それはそれはスケールのデカい神々の恋愛事情であった。
だがしかし、俺には三馬鹿から散々聞かされたガールズトークそのものにしか聞こえなかった。
「――まあ。身の程知らずにも? 百花鼠のヒゲが原因で、エルフたちが大地に亀裂を刻むほど踊り狂ったのですか?」
シャイアもノリノリである。……ちなみに聞いといてなんだが、固有名詞が多すぎて俺は若干ついていけてない。なんの話をしてるんだろう。ちょっとよくわからない。

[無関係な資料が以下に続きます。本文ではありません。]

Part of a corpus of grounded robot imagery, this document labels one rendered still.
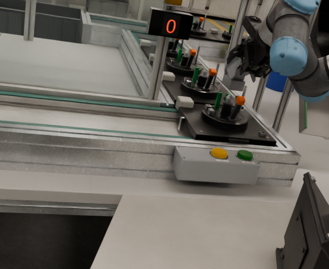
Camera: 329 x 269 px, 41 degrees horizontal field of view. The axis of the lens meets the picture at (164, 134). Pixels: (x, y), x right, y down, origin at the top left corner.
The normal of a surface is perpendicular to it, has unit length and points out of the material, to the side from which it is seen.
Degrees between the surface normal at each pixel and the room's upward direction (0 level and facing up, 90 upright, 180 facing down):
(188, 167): 90
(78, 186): 0
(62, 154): 90
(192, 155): 0
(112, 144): 90
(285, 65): 130
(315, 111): 45
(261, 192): 0
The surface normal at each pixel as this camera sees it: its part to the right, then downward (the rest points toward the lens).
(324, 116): 0.15, -0.35
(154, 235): 0.18, -0.90
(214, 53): 0.20, 0.43
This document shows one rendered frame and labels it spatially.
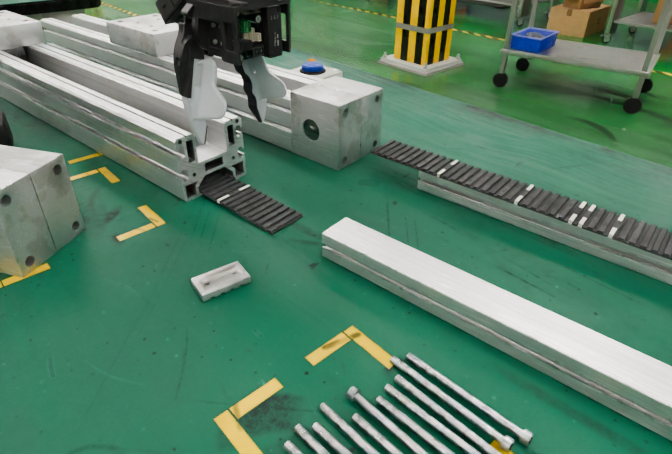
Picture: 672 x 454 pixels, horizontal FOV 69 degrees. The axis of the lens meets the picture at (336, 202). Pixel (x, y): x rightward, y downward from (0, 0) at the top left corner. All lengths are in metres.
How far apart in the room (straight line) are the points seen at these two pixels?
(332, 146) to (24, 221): 0.37
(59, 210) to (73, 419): 0.24
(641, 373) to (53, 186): 0.55
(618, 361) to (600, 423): 0.05
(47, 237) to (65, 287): 0.07
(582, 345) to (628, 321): 0.10
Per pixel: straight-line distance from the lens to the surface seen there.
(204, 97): 0.53
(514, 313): 0.44
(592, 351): 0.44
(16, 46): 1.12
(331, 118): 0.66
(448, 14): 4.06
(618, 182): 0.77
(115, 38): 1.06
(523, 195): 0.61
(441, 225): 0.59
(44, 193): 0.57
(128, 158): 0.72
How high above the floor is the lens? 1.10
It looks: 31 degrees down
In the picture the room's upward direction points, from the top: 1 degrees clockwise
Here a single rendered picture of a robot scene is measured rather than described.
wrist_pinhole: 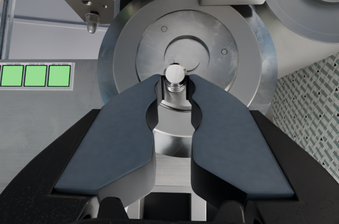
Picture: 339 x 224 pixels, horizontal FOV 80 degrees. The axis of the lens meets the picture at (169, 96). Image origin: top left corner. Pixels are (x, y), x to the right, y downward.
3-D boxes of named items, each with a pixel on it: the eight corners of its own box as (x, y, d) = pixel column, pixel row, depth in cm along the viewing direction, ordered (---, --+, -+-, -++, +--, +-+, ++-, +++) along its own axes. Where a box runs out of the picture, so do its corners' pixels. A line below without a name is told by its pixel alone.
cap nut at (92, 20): (97, 12, 50) (96, 30, 50) (102, 20, 54) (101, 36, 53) (82, 12, 50) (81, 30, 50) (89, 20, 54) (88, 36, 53)
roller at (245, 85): (257, -11, 16) (268, 136, 15) (208, 71, 42) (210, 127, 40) (113, -6, 17) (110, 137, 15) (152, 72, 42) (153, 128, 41)
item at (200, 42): (254, 29, 15) (217, 125, 14) (245, 40, 17) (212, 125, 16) (159, -6, 15) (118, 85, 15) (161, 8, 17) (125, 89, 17)
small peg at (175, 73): (186, 86, 12) (162, 85, 12) (185, 93, 14) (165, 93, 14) (187, 62, 12) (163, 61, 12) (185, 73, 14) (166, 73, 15)

「――ですよねー。それはアレっすわー。男から見てもアレっしょー」
だが、話はわからないが相槌さえ打ってればなんとなく上手くいくことを、三馬鹿や先輩たちを相手にしていた俺はすでに知っているのだった! 話したい奴が話しているだけでガールズトークは割と成立するのだ!
……もはや急に始まるガールズトークより、それに余裕で混ざれる自分に戸惑うわ。
その内こんな戸惑いもなくなっていくのかな……きっとこれが大人になるってことなんだろうな。
……うん、まあ、それは若干違うかもしれない。